United Way prepares for opening of mobile Welcome Pantry
Published 9:00 pm Friday, July 1, 2022
It’s a full-circle moment for Nikolle Guion and Heidi Skinner of the United Way of Freeborn County.
After experiencing food insecurity at periods of their own lives and recognizing the stigma that sometimes comes with the use of food shelves, the two women are now leading the effort to address those needs through a new food pantry in Albert Lea.
Called the Welcome Pantry, the pantry will be operated as a program of the United Way. The women, who will be co-coordinators, hope the space can be welcoming to all, as its name implies, and can reduce the stigma that comes with people asking for help — and ultimately increase the health of residents in the county.
The program has been in the works for the last two years through the United Way with efforts of organizations including Channel One Regional Food Bank, Foundation for Essential Needs, Blue Zones Project, Freeborn County, the city of Albert Lea and other local leaders.
According to Feeding America, 9.5%, or 2,900 people, in Freeborn County face food insecurity.
Currently, three food shelves serve all of Freeborn County, providing food to an average of 555 people each month, leading to a gap of over 2,000 individuals, according to the organization.
United Way Executive Director Erin Haag said food insecurity is probably not what a lot of people imagine it to be, and it could be happening with anyone. She said what hunger most often looks like is when people have to choose to forego other basic needs in order to buy groceries.
“They may choose to not go to the doctor so that they can buy groceries,” Haag said. “They may choose to try to get by on bald tires in a Minnesota winter so that they can buy groceries. We know that those things are not safe or not healthy.”
Guion said through the co-design process, they were able to gather information from people who have utilized food shelves before and learn from their experiences about what worked and what needed improvement.
“It goes beyond food of offering a safe place,” Guion said. “When someone’s already struggling, sometimes all it really takes is one welcoming person, or place, to kind of be able to reset and say, “OK I have this done,” and it really builds that confidence. … It offers some empowerment, some motivation.”
Skinner said the pantry will address some of the barriers that have existed before with people who might need to utilize the services but who are not able to do so. It will be available during some evening hours and Saturday hours for working families, and people will be able to come more than once a month to have access to fresh foods.
People will also be able to walk around and shop for their own food, allowing them to choose foods their families like and that meet their dietary restrictions. Haag said the model empowers people and ultimately reduces waste that sometimes comes with other food pantry models.
“For me, it’s really giving back that dignity to people who are food insecure, whether it’s temporarily or in long-term situations, giving them that dignity and that value of not just being able to get food to eat in their belly but having the dignity of eating food that their family likes, being able to prepare full meals,” Skinner said.
She said when people are food insecure or dealing with financial insecurities, people often feel like they have to prove that they are poor or in need.
“We really want to make it an easier process,” she said.
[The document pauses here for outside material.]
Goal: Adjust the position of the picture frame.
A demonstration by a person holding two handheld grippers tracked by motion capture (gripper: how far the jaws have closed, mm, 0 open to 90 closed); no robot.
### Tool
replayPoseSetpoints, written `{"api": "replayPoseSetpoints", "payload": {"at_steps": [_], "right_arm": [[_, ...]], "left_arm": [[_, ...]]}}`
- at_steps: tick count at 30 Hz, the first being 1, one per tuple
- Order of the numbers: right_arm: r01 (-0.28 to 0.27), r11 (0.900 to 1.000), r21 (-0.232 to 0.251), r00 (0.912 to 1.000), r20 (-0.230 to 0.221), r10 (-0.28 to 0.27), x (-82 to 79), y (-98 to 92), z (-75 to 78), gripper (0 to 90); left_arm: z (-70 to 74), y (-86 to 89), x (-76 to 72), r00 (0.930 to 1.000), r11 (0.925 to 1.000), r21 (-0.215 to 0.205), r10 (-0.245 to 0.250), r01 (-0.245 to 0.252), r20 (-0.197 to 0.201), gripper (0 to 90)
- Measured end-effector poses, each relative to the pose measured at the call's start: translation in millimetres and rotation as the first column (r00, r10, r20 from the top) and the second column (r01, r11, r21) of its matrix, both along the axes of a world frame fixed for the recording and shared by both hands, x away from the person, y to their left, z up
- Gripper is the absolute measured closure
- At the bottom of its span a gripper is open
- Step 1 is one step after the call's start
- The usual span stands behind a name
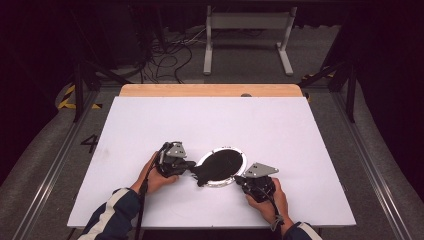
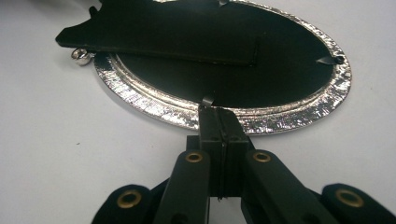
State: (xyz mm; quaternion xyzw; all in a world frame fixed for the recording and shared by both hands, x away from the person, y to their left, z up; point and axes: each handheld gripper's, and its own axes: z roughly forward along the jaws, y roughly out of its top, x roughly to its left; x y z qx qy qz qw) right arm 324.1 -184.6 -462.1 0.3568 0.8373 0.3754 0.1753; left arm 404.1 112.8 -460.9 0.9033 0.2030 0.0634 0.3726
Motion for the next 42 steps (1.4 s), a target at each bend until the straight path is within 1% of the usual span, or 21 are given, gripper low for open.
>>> {"api": "replayPoseSetpoints", "payload": {"at_steps": [5, 7, 14, 18, 24, 25, 27, 30, 31, 34, 36, 39, 42], "right_arm": [[0.011, 1.000, -0.003, 0.9999, 0.002, -0.011, 1.9, -2.4, 0.2, 90.0], [0.015, 1.000, -0.002, 0.9999, 0.002, -0.015, 2.9, -3.3, 0.2, 90.0], [0.020, 1.000, -0.006, 0.9998, 0.003, -0.020, 4.5, -4.4, 0.4, 90.0], [0.028, 1.000, -0.009, 0.9996, 0.006, -0.028, 5.8, -4.2, 0.4, 90.0], [0.033, 0.999, -0.010, 0.9994, 0.006, -0.033, 8.0, -4.4, 0.5, 90.0], [0.037, 0.999, -0.008, 0.9993, 0.006, -0.037, 8.8, -4.2, 0.4, 90.0], [0.037, 0.999, -0.008, 0.9993, 0.005, -0.037, 9.4, -4.3, 0.5, 90.0], [0.042, 0.999, -0.007, 0.9991, 0.004, -0.042, 11.6, -4.3, 0.6, 90.0], [0.046, 0.999, -0.008, 0.9989, 0.005, -0.046, 12.2, -4.2, 0.7, 90.0], [0.051, 0.999, -0.004, 0.9987, 0.002, -0.051, 15.4, -4.2, 0.7, 90.0], [0.053, 0.999, -0.007, 0.9986, 0.004, -0.053, 16.5, -3.6, 0.8, 90.0], [0.058, 0.998, -0.010, 0.9983, 0.007, -0.058, 18.2, -2.6, 0.8, 90.0], [0.057, 0.998, -0.010, 0.9983, 0.008, -0.057, 19.3, -2.0, 0.7, 90.0]], "left_arm": [[-0.2, -2.8, -3.9, 0.9999, 0.9999, -0.002, -0.017, 0.017, 0.002, 89.7], [-0.7, -3.0, -4.6, 0.9998, 0.9998, -0.012, -0.015, 0.014, -0.009, 89.7], [-0.1, -3.5, -6.0, 0.9994, 0.9994, -0.002, -0.034, 0.034, -0.007, 89.7], [0.1, -3.9, -8.3, 0.9994, 0.9995, -0.002, -0.031, 0.031, -0.012, 89.7], [0.1, -4.1, -9.7, 0.9992, 0.9992, 0.000, -0.039, 0.039, -0.012, 89.8], [0.0, -4.4, -10.7, 0.9991, 0.9993, -0.003, -0.039, 0.039, -0.019, 89.8], [0.0, -4.4, -10.7, 0.9990, 0.9991, -0.002, -0.043, 0.043, -0.014, 89.8], [0.1, -4.5, -12.8, 0.9991, 0.9993, -0.004, -0.038, 0.038, -0.020, 89.9], [0.2, -4.4, -12.8, 0.9989, 0.9990, 0.000, -0.045, 0.045, -0.015, 89.9], [0.0, -4.0, -14.5, 0.9989, 0.9992, -0.005, -0.040, 0.040, -0.023, 89.8], [0.2, -3.8, -15.0, 0.9989, 0.9991, -0.002, -0.042, 0.042, -0.018, 89.8], [0.3, -3.2, -16.0, 0.9988, 0.9990, -0.002, -0.044, 0.044, -0.022, 89.8], [0.8, -2.4, -15.7, 0.9985, 0.9984, 0.012, -0.055, 0.055, -0.002, 88.6]]}}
The only requirements are that users are in Minnesota and have an income of less than 300% of the federal poverty guidelines. Proof of residence or income is not required.
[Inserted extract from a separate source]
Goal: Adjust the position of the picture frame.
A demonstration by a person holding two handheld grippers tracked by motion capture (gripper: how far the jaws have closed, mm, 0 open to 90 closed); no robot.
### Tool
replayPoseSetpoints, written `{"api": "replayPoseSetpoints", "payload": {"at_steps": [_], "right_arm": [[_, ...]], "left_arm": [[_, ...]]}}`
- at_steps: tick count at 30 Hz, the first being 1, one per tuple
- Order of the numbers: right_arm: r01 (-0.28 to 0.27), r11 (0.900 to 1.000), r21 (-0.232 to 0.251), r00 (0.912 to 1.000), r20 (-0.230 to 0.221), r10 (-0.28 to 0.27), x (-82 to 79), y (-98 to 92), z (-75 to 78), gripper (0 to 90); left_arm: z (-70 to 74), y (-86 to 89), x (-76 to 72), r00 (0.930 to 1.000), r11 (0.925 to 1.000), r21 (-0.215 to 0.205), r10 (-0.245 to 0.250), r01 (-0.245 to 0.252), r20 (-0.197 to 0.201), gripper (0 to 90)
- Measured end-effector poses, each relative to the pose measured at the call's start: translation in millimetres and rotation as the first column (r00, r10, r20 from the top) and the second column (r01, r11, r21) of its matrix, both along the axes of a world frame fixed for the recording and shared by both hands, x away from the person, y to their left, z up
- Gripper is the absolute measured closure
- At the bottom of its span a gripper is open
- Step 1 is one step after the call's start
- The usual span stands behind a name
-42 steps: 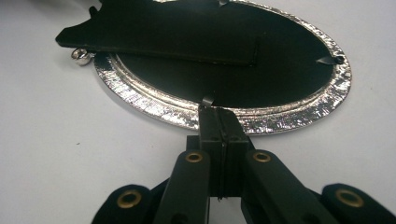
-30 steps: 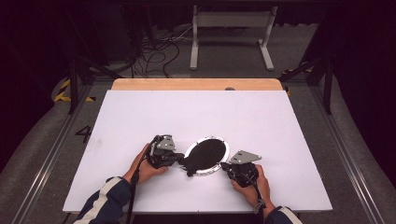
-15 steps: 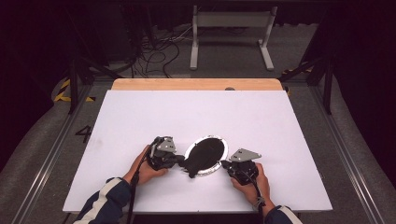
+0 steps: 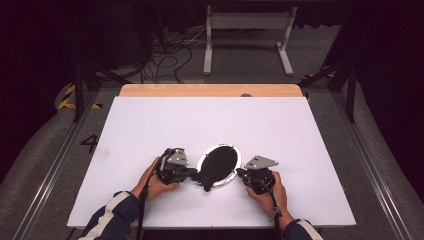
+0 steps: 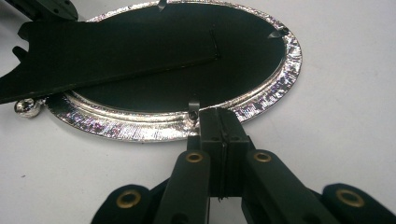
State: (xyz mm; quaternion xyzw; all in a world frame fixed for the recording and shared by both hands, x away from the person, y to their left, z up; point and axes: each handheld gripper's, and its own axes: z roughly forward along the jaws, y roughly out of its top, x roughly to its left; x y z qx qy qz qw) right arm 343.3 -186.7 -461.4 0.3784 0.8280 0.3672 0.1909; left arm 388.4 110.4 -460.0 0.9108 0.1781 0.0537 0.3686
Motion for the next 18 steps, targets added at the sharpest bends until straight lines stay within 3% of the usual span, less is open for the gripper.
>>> {"api": "replayPoseSetpoints", "payload": {"at_steps": [6, 14, 18], "right_arm": [[-0.016, 1.000, 0.006, 0.9999, -0.007, 0.016, -4.3, -0.4, -0.1, 90.0], [-0.072, 0.997, 0.012, 0.9971, -0.023, 0.072, -18.4, 6.2, 0.2, 89.4], [-0.073, 0.997, 0.012, 0.9970, -0.023, 0.073, -19.3, 8.4, -0.2, 89.7]], "left_arm": [[0.2, 2.8, -1.6, 1.0000, 1.0000, 0.002, 0.000, 0.000, 0.000, 86.4], [0.2, 7.6, -6.3, 0.9996, 0.9999, -0.005, -0.011, 0.011, -0.024, 86.9], [-0.1, 6.3, -10.9, 0.9991, 0.9998, -0.009, -0.017, 0.017, -0.039, 88.0]]}}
The women emphasized they are not looking to replace any other food pantries already in the community, but they hope they can help fill the gap. They hope they can even partner with the other pantries when possible.
They plan to offer other resources as well, including recipes and other information, and eventually they hope to work with farmers to donate a portion of their crops to supply fresh, locally grown produce. They also hope to have food available for multiple cultures in the community.
The food pantry effort, Haag said, addresses all of the pillars of the United Way: education, health and financial stability. They hope to have resources available at the pantry to address all of these pillars.
“It’s not like it’s just a helping hand where we’re just helping to feed someone,” Skinner said. “It’s more of a stepping stone where people can make those other sound decisions to help lift themselves up and get somewhere.”
Though eventually the pantry will be operated out of a brick-and-mortar space, for now it is operating as a mobile food pantry — next week at the National Guard Armory, 410 Prospect Ave.
The Welcome Pantry will be open from 10 a.m. to 1 p.m. Thursday and will allow people to shop for their own food indoors.
“This is my passion,” Guion said. “I want to invest in the community — the people in it.”
Additional information will be released about other mobile pantries on the United Way of Freeborn County Facebook page as they become available.
Funding for the project was provided by Dale Larson, ConAgra and Feeding America, and Haag said they will also actively pursue grant funding. Volunteers will be utilized to make the project a reality.
The women encouraged anyone who might be interested in donating to the effort to donate financially instead of in food as they have the resources to leverage the funds for more food than the average person could.